### Source information

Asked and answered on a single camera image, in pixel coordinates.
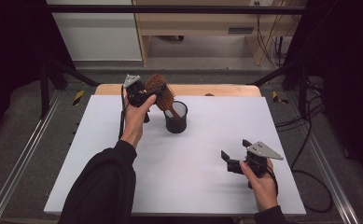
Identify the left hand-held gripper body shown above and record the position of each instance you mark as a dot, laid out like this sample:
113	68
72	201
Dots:
134	91

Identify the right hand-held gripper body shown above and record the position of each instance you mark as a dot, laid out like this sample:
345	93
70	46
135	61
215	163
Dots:
263	151

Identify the brown wooden hairbrush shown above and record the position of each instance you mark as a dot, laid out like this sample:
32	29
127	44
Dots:
166	98

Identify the black mesh cup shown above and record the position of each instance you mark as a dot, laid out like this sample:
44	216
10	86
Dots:
176	126

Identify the person's left hand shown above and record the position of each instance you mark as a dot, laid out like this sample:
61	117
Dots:
134	124

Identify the person's right hand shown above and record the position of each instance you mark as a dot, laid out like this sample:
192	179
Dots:
263	189

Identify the white board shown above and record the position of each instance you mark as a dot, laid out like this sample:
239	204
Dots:
185	186

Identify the yellow black tape marker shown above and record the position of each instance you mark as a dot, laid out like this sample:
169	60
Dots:
275	97
78	97

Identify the light wooden table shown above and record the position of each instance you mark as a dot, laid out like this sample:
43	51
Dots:
216	90

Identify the white cabinet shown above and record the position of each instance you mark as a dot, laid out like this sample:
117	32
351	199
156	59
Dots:
98	37

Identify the beige wooden desk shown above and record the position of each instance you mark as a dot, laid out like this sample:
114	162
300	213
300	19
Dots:
201	26

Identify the black curtain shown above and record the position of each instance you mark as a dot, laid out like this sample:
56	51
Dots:
11	46
350	62

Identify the aluminium floor rail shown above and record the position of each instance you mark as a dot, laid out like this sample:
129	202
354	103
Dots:
22	155
320	155

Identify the black frame strut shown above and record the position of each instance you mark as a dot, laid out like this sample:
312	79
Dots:
44	93
303	90

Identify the black horizontal frame bar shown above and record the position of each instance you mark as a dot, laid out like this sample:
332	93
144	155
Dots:
176	9

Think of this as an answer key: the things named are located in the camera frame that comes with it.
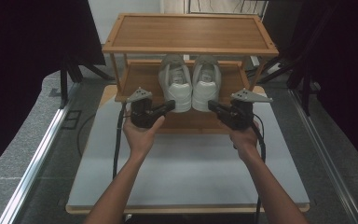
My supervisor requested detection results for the black metal stand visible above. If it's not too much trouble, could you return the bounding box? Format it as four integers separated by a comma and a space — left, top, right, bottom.
59, 55, 116, 110
257, 55, 312, 117

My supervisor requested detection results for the dark floor socket plate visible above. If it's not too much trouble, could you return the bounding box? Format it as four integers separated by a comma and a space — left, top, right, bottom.
61, 109, 83, 131

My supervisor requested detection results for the wooden three-tier shoe rack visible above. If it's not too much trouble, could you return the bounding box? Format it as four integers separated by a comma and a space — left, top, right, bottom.
102, 12, 281, 135

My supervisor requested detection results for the white sneaker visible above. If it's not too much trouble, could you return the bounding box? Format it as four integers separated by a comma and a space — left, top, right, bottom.
191, 54, 223, 113
158, 54, 194, 114

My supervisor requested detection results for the black floor cable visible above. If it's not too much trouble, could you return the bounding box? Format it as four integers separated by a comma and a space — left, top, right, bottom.
76, 113, 97, 159

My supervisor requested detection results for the black curtain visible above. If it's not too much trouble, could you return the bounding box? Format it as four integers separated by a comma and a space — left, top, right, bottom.
262, 0, 358, 175
0, 0, 106, 180

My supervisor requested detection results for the person's left hand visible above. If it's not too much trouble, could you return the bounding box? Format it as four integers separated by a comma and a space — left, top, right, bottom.
123, 115, 166, 160

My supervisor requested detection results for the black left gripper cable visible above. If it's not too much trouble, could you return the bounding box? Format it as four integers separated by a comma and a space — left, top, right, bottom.
112, 102, 132, 180

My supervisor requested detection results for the person's right hand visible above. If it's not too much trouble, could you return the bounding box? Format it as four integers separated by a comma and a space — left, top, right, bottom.
220, 120, 260, 160

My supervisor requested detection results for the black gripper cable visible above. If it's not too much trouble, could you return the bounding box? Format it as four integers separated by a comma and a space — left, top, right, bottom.
112, 102, 132, 180
251, 113, 268, 224

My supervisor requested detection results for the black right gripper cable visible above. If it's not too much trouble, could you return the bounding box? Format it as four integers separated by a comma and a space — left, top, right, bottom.
251, 113, 268, 224

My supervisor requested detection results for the silver metal rail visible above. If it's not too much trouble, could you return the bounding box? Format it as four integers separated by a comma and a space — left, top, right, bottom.
0, 83, 82, 224
288, 88, 358, 224

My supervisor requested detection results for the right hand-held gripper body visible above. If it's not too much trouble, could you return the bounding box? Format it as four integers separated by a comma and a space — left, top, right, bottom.
218, 89, 274, 131

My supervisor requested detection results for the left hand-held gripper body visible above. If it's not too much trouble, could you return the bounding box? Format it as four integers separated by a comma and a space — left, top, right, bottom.
125, 87, 166, 129

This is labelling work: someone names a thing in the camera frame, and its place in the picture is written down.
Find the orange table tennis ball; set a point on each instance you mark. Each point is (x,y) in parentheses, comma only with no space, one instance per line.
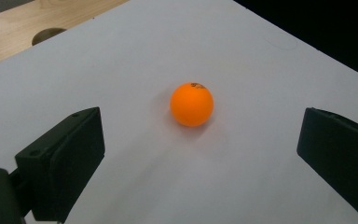
(191,104)

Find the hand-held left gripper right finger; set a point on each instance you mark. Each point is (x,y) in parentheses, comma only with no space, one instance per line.
(341,155)

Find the wooden table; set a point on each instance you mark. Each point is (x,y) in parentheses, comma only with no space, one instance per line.
(12,25)

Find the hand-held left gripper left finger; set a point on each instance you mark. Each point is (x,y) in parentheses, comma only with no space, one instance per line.
(65,161)

### Aim of the task
Your copy should match the data above exactly, apart from the pictures.

### Exercise result
Asked and answered on a single camera image, in pixel coordinates.
Identify the left hand-held gripper body shown above and record the position of each instance you mark as a dot, laid out like this sample:
113	68
72	201
Dots:
134	91

Identify the right hand-held gripper body shown above and record the position of each instance you mark as a dot, laid out like this sample:
345	93
70	46
135	61
215	163
Dots:
263	151

Identify the brown wooden hairbrush shown above and record the position of each instance you mark as a dot, laid out like this sample:
32	29
127	44
Dots:
166	98

Identify the black mesh cup shown above and record the position of each instance you mark as a dot, laid out like this sample:
44	216
10	86
Dots:
176	126

Identify the person's left hand shown above and record the position of each instance you mark as a dot, laid out like this sample:
61	117
Dots:
134	124

Identify the person's right hand shown above and record the position of each instance you mark as a dot, laid out like this sample:
192	179
Dots:
263	189

Identify the white board shown above and record the position of each instance you mark as a dot, laid out like this sample:
239	204
Dots:
185	186

Identify the yellow black tape marker shown above and record the position of each instance you mark as a dot, laid out like this sample:
169	60
Dots:
275	97
78	97

Identify the light wooden table shown above and record the position of each instance you mark as a dot, laid out like this sample:
43	51
Dots:
216	90

Identify the white cabinet shown above and record the position of each instance you mark as a dot, laid out like this sample:
117	32
351	199
156	59
Dots:
98	37

Identify the beige wooden desk shown above and record the position of each instance you mark as a dot, laid out like this sample:
114	162
300	213
300	19
Dots:
201	26

Identify the black curtain shown above and record the position of each instance you mark as a dot, laid out like this sample:
56	51
Dots:
11	46
350	62

Identify the aluminium floor rail shown above and record the position of each instance you mark as a dot, laid out like this sample:
129	202
354	103
Dots:
22	155
320	155

Identify the black frame strut shown above and record the position of each instance you mark as a dot, laid out like this sample:
312	79
Dots:
44	93
303	90

Identify the black horizontal frame bar shown above and record the position of each instance you mark as a dot, laid out like this sample:
332	93
144	155
Dots:
176	9

Think of this as an answer key: the things named are located in the camera frame that comes with it.
My supervisor requested detection results for the black metal stand visible above. If it's not too much trouble, could you return the bounding box? Format it as four integers separated by a comma and a space — left, top, right, bottom.
59, 55, 116, 110
257, 55, 312, 117

My supervisor requested detection results for the dark floor socket plate visible above. If it's not too much trouble, could you return the bounding box? Format it as four integers separated by a comma and a space — left, top, right, bottom.
61, 109, 83, 131

My supervisor requested detection results for the wooden three-tier shoe rack visible above. If it's not too much trouble, could you return the bounding box? Format it as four integers separated by a comma and a space — left, top, right, bottom.
102, 12, 281, 135

My supervisor requested detection results for the white sneaker visible above. If it's not too much trouble, could you return the bounding box? Format it as four integers separated by a comma and a space — left, top, right, bottom.
191, 54, 223, 113
158, 54, 194, 114

My supervisor requested detection results for the black floor cable visible above. If it's not too much trouble, could you return the bounding box? Format it as four integers separated by a comma and a space — left, top, right, bottom.
76, 113, 97, 159

My supervisor requested detection results for the black curtain visible above. If it's not too much trouble, could you return the bounding box? Format it as four integers separated by a comma and a space — left, top, right, bottom.
262, 0, 358, 175
0, 0, 106, 180

My supervisor requested detection results for the person's left hand visible above. If it's not too much trouble, could you return the bounding box? Format it as four integers separated by a comma and a space — left, top, right, bottom.
123, 115, 166, 160

My supervisor requested detection results for the black left gripper cable visible above. If it's not too much trouble, could you return the bounding box? Format it as four integers separated by a comma and a space — left, top, right, bottom.
112, 102, 132, 180

My supervisor requested detection results for the person's right hand visible above. If it's not too much trouble, could you return the bounding box? Format it as four integers separated by a comma and a space — left, top, right, bottom.
220, 120, 260, 160

My supervisor requested detection results for the black gripper cable visible above. If it's not too much trouble, could you return the bounding box? Format it as four integers separated by a comma and a space — left, top, right, bottom.
112, 102, 132, 180
251, 113, 268, 224

My supervisor requested detection results for the black right gripper cable visible above. If it's not too much trouble, could you return the bounding box? Format it as four integers separated by a comma and a space — left, top, right, bottom.
251, 113, 268, 224

My supervisor requested detection results for the silver metal rail visible above. If it's not too much trouble, could you return the bounding box? Format it as four integers separated by a comma and a space — left, top, right, bottom.
0, 83, 82, 224
288, 88, 358, 224

My supervisor requested detection results for the right hand-held gripper body visible above. If it's not too much trouble, could you return the bounding box? Format it as four integers separated by a comma and a space — left, top, right, bottom.
218, 89, 274, 131

My supervisor requested detection results for the left hand-held gripper body visible above. If it's not too much trouble, could you return the bounding box? Format it as four integers separated by a comma and a space — left, top, right, bottom.
125, 87, 166, 129

This is labelling work: someone names a thing in the camera frame, and its place in the picture is written down.
Find the orange table tennis ball; set a point on each instance you mark. Each point is (x,y) in parentheses, comma only with no space, one instance per line.
(191,104)

Find the hand-held left gripper right finger; set a point on each instance you mark. Each point is (x,y) in parentheses, comma only with no space, one instance per line.
(341,155)

Find the wooden table; set a point on each instance you mark. Each point is (x,y) in parentheses, comma only with no space, one instance per line.
(12,25)

Find the hand-held left gripper left finger; set a point on each instance you mark. Each point is (x,y) in parentheses, comma only with no space, one instance per line.
(65,161)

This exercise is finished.